The EIA's natural gas storage report for the week ending February 10th indicated that the amount of working natural gas held in underground storage in the US fell by 100 billion cubic feet to 2,266 billion cubic feet by the end of the week, which left our natural gas supplies 328 billion cubic feet, or 16.9% above the 1,938 billion cubic feet that were in storage on February 10th of last year, and 183 billion cubic feet, or 8.8% more than the five-year average of 2,083 billion cubic feet of natural gas that were in storage as of the 10th of February over the most recent five years….the 100 billion cubic foot withdrawal from US natural gas working storage for the cited week was less than was expected by a Reuters survey of analysts, whose average forecast called for a 109 billion cubic feet withdrawal, and it was much less than the 195 billion cubic feet that were pulled out of natural gas storage during the corresponding week of 2022, and also much less than the average 166 billion cubic feet of natural gas that have typically been withdrawn from our natural gas storage during the same winter week over the past 5 years…

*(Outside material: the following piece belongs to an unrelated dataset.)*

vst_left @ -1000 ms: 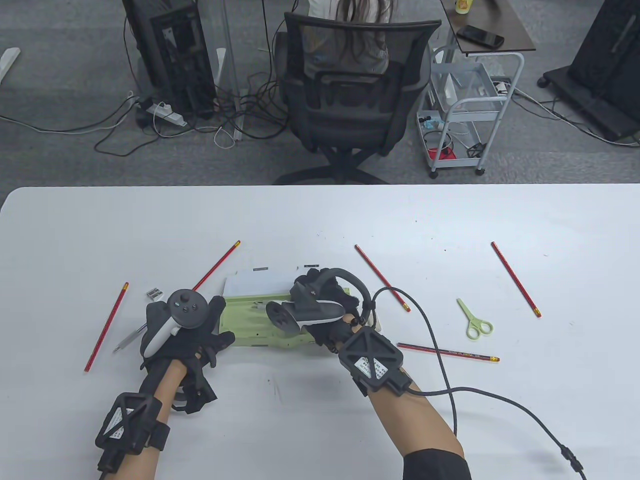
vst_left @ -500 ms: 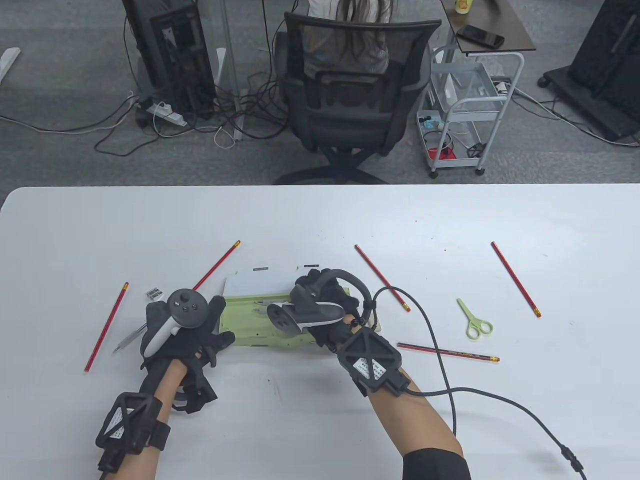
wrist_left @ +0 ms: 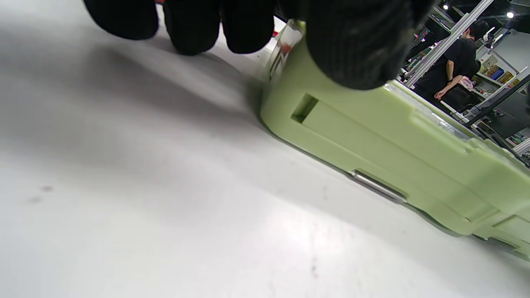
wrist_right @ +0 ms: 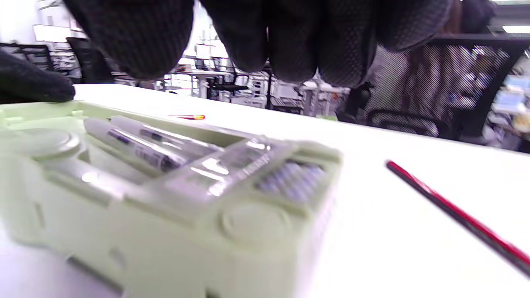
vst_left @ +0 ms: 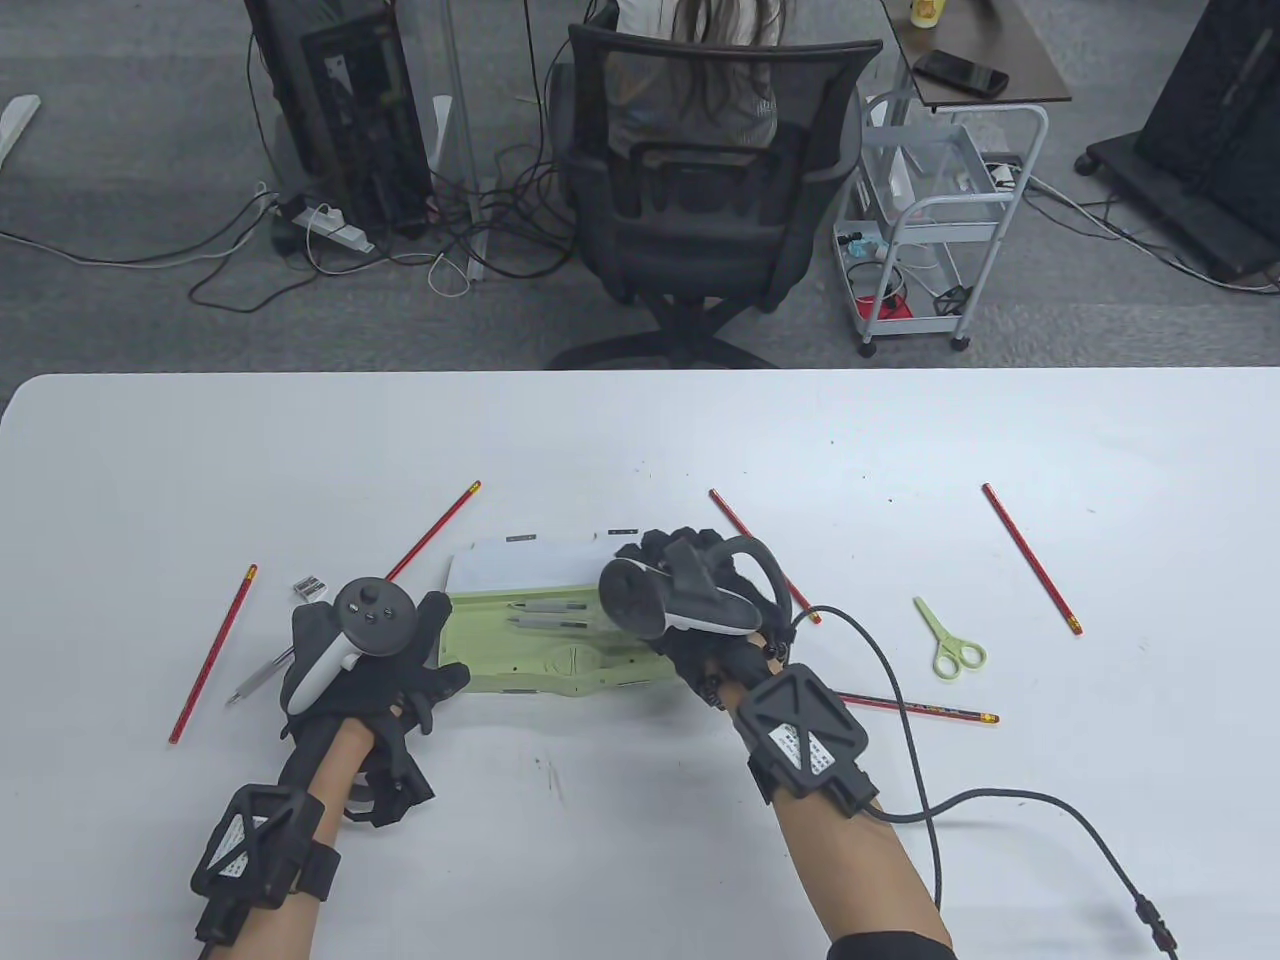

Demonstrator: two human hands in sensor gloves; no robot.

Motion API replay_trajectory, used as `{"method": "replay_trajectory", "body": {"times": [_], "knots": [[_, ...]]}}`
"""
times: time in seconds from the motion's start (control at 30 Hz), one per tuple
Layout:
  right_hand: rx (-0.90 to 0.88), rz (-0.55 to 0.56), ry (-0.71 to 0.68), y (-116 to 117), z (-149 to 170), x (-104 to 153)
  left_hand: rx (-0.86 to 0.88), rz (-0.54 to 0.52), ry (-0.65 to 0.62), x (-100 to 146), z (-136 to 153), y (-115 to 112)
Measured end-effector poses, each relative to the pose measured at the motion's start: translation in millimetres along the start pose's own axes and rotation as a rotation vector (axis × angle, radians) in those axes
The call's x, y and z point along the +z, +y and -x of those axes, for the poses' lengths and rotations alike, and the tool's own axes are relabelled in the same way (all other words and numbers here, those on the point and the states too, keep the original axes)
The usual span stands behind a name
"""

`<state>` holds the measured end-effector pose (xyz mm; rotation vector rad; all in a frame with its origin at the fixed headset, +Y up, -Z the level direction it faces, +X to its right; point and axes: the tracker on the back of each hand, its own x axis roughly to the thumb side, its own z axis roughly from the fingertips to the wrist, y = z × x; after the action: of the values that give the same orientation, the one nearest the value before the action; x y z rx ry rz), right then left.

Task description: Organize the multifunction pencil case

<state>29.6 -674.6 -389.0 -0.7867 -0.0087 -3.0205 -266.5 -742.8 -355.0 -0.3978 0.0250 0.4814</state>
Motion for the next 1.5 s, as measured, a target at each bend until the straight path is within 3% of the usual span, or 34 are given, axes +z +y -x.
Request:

The Latest US Oil Supply and Disposition Data from the EIA

US oil data from the US Energy Information Administration for the week ending February 10th indicated that even after a substantial decrease in our oil imports, we had quite a bit of surplus oil left to add to our stored commercial crude supplies for the 8th consecutive week, and for the 27th time in the past 43 weeks, partly due to a significant drop in refinery throughput, but mostly due to a large increase in oil supplies that could not be accounted for... Our imports of crude oil fell by an average of 826,000 barrels per day to average 6,232,000 barrels per day, after falling by an average of 225,000 barrels per day during the prior week, while our exports of crude oil rose by 246,000 barrels per day to average 3,146,000 barrels per day, which combined meant that the net of our trade in oil worked out to a net import average of 3,086,000 barrels of oil per day during the week ending February 10th, 1.072,000 fewer barrels per day than the net of our imports minus our exports during the prior week. Over the same period, production of crude from US wells was reportedly unchanged at 12,300,000 barrels per day, and hence our daily supply of oil from the net of our international trade in oil and from domestic well production appears to have averaged a total of 15,386,000 barrels per day during the February 10th reporting week…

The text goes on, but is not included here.